The participants of the scientific conference presented information on how the tragic events of 4 July1946 were perceived by researchers and the media in other countries. During the opening speech, the Head of the IPN’s sub-branch in Kielce, Dorota Koczwańska-Kalita, Ph.D. emphasized that a discussion on the subject is most definitely needed in order to dispel certain stereotypes entrenched in Western societies.
“The topic of the Kielce pogrom began to be addressed in the mid- 1980s and 1990s. The difficult flow of information, the issue of the lack of contacts between scholars and even the linguistic barrier, however, contributed to Poles being commonly perceived in the West as fascists and anti-Semites. This was the result of communist propaganda,” said Dorota Koczwańska-Kalita, Ph.D.
On 4 July 1946, 36 Jews were murdered in Kielce. In total, more than 40 Jewish inhabitants of the city perished in the pogrom as some of the wounded died in hospitals. The tragic events were triggered by a false rumor that a child of one of the Polish residents had been kidnapped by a Jewish neighbor.
“At one moment, the soldiers entered the building, shot at Jews, and disarmed them. The Chairman of the Jewish Committee was brutally murdered. The soldiers changed their clothes and shot at the crowd. This cannot be explained otherwise than as a deliberate, provocative action. It was intended to trigger a specific reaction of the people waiting outside the building, “ said Tomasz Domański, Ph.D., from the Historical Research Office of the IPN’s Sub-branch in Kielce.

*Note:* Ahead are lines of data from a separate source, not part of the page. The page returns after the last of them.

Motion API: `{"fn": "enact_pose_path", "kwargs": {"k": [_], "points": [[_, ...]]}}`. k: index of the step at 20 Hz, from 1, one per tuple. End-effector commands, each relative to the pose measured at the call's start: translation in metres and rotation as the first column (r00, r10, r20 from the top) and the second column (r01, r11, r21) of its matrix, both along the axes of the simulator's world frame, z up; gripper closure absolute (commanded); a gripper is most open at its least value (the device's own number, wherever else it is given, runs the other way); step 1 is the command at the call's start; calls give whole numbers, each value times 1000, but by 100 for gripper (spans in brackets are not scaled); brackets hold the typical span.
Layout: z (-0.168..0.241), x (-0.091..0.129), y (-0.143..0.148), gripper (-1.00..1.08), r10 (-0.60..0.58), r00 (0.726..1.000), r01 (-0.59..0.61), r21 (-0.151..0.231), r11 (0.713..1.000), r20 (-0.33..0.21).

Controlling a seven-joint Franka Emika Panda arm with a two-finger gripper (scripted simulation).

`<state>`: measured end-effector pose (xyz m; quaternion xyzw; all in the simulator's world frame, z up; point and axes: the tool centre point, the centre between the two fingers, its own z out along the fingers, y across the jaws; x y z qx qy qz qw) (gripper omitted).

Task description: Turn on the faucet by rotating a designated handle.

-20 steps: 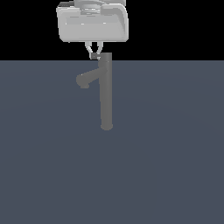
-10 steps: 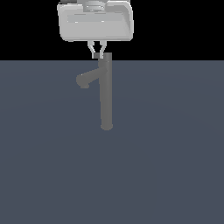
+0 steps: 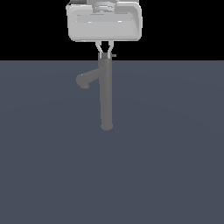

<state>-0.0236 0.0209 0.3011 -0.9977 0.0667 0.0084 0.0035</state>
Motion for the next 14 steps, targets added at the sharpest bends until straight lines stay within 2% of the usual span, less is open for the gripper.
{"fn": "enact_pose_path", "kwargs": {"k": [1,14], "points": [[0,11,-13,108,-15,1000,15,-2,1000,8],[0,47,-56,108,-57,998,57,-8,998,16]]}}
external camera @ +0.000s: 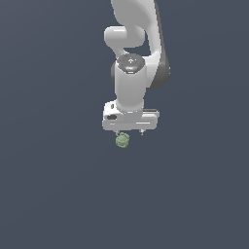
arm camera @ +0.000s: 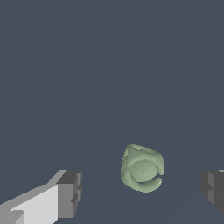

Another argument in favor of the provocation was the inaction of the authorities that, according to Domański, did not try to stop those who murdered the Jews. In his works, Ryszard Śmietanka-Kruszelnicki, Ph.D., proves that a quick and efficient reaction may have stopped the mob. This was the case at the Kielce Herbskie Railway Station where Jews had also been murdered but the crowd was finally stopped from any further action.
“Three people were able to stop the attackers. Why was there no similar behavior at Planty Street? The answer is clear, said Tomasz Domański, Ph.D.
The conference was also an opportunity to find out more about the attitude of Jews towards the Polish diaspora in Palestine and Poland’s position on the international arena in 1946. The participants also discussed other issues related to the Kielce pogrom as portrayed in the American press of 1946. The final point of the conference was a panel discussion with the participation of all of the speakers.
The event was organised by the Institute of National Remembrance, Kielce Sub-branch and the History Department of the Jan Kochanowski University.